How Does Reading the Bible Change Us?

Especially as we have been working our way through the final chapters of Judges, I have been thinking a lot about why Bible reading is important and what the process might be for how the scriptures change us. The author of Hebrews thought…

12 For the word of God is living and active, sharper than any two-edged sword, piercing to the division of soul and of spirit, of joints and of marrow, and discerning the thoughts and intentions of the heart.

Hebrews 4:12

Somehow the word of God is able to perform surgery on us with the precision of a veteran surgeon. It can change us… but how?

There are many tools with super smart-sounding names (like “Hermeneutical Circle” or  “Hermeneutical Spiral”), but I have always felt that if someone wanted their ideas to be understood by normal people, then they would use language that we all understand. God communicated in ways that we could understand, when someone dies for you, they love you… even I can get that one; I should strive to do the same!

Therefore I have been trying to think about Bible reading in concepts that we all learned in grade and high-school. Recently I have been considering the Scientific Method. For those of us who need a refresher, a basic understanding revolves around the steps:

  1. Ask a question.
  2. Make an educated guess, or hypothesis.
  3. Make predictions about what would happen if the hypothesis is correct.
  4. Test the predictions in a way that others can duplicate so that your conclusions can be verified.
  5. Analyse if the results of the tests supported your predictions and hypothesis.
  6. Share what you have learned.
  7. Restate your hypothesis in a better way because of what you have learned.
  8. Go back to the beginning and do it again in order to get a better understanding of the world around us!

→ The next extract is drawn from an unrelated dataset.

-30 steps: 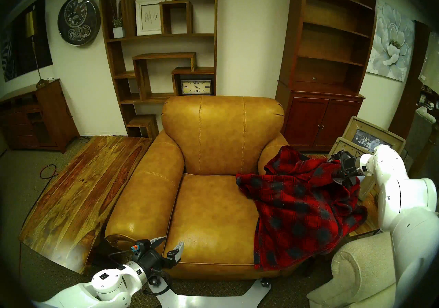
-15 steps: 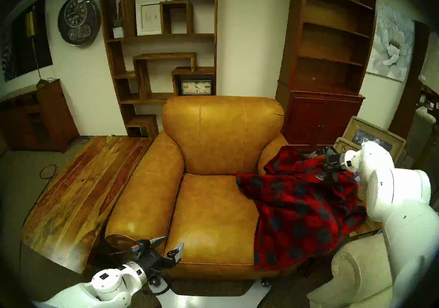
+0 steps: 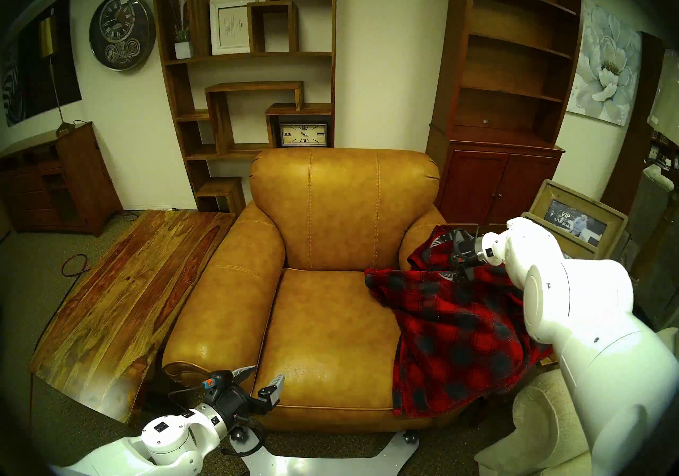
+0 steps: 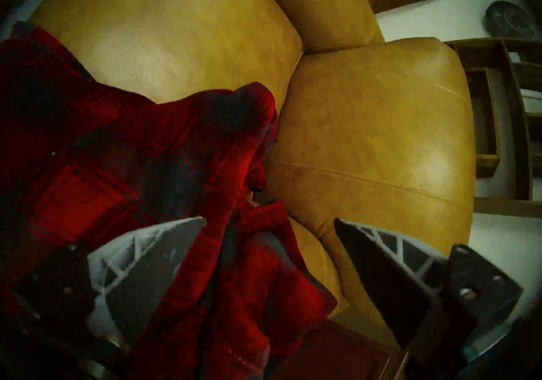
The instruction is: Move the blanket from sofa and drape it over the sofa arm
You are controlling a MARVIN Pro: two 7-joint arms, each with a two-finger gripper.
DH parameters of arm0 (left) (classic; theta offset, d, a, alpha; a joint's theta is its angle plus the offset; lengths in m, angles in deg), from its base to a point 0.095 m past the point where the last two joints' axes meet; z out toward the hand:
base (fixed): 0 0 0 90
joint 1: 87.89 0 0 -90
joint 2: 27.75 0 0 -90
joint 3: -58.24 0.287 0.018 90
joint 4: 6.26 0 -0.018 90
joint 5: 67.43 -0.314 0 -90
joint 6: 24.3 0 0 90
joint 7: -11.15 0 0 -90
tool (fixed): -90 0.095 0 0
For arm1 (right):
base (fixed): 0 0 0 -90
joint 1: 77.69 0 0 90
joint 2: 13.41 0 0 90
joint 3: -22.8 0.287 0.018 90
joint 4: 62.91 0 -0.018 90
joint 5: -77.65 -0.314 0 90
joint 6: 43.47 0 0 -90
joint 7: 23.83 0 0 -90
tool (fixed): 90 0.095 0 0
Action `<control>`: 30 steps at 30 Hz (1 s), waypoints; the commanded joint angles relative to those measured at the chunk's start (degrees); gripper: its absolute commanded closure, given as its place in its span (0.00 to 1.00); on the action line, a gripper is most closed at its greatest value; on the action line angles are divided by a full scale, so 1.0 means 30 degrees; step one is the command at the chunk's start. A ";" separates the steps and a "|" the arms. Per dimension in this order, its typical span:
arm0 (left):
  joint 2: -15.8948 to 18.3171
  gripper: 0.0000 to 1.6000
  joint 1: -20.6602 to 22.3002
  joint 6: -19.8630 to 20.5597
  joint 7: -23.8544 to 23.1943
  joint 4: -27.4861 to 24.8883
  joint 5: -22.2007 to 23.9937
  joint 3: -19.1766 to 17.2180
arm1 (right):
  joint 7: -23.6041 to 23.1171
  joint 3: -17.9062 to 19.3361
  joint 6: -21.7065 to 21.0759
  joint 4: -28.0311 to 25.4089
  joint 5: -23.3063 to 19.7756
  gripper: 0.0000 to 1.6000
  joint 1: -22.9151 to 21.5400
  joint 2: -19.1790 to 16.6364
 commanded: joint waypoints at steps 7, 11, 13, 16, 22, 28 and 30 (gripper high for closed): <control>-0.0004 0.00 0.0015 -0.0032 -0.0042 -0.0277 0.0023 -0.0014 | -0.0863 -0.0012 -0.4077 -0.0325 -0.0005 0.00 0.0419 0.2691; -0.0016 0.00 0.0027 -0.0034 -0.0042 -0.0246 0.0016 -0.0009 | -0.1077 0.0030 -0.5477 -0.0362 -0.0055 0.00 0.0574 0.3069; -0.0020 0.00 0.0031 -0.0034 -0.0041 -0.0236 0.0015 -0.0008 | -0.1147 0.0043 -0.5961 -0.0353 -0.0073 0.00 0.0667 0.3215; -0.0026 0.00 0.0037 -0.0035 -0.0041 -0.0222 0.0012 -0.0006 | -0.1174 0.0074 -0.6724 -0.0227 -0.0098 0.00 0.1133 0.3378; -0.0038 0.00 0.0051 -0.0036 -0.0041 -0.0186 0.0005 -0.0001 | -0.0779 0.0145 -0.7850 -0.0218 -0.0119 0.00 0.2050 0.3573; -0.0048 0.00 0.0060 -0.0039 -0.0044 -0.0164 0.0004 0.0001 | -0.0370 0.0072 -0.8579 -0.0416 0.0061 0.00 0.2593 0.3393; -0.0051 0.00 0.0062 -0.0041 -0.0044 -0.0160 0.0004 0.0001 | -0.0306 0.0018 -0.8694 -0.0480 0.0130 0.00 0.2655 0.3200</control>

There are a ton of different ways to state this method of information gathering (some 6 steps, some 10), but they all follow this general format. The process a scientist goes through to learn something new or verify something old should put him or her in a position to have their minds changed each time they test a prediction about a hypothesis.

Can we use these ideas when we come to the Bible?

What if we…

  1. Read a passage of the Bible.
  2. Considered what it said enough to formulate a question about it.
  3. Came up with an educated guess, or hypothesis about what the text means.
  4. Made a prediction about what the passage, and the rest of the Bible, will say when under a microscope.
  5. Did careful observation of the text to see if our thinking was correct.
  6. Shared what we saw with other people.
  7. Restated our original thought in a way that was better supported by scripture.
  8. And then went back to the beginning so that we could get a better understanding of God, the word of God, ourselves, and His world around us?

If we came to the text and put ourselves in a position to have our minds changed each and every time we read a passage of scripture, we could become a people who would be changed and defined by the word of God! It looks like a bit of works, but don’t worry we have our whole lives, and each other, to go through this process again and again (until Christ returns or death parts us) to practice and allow it to become second nature!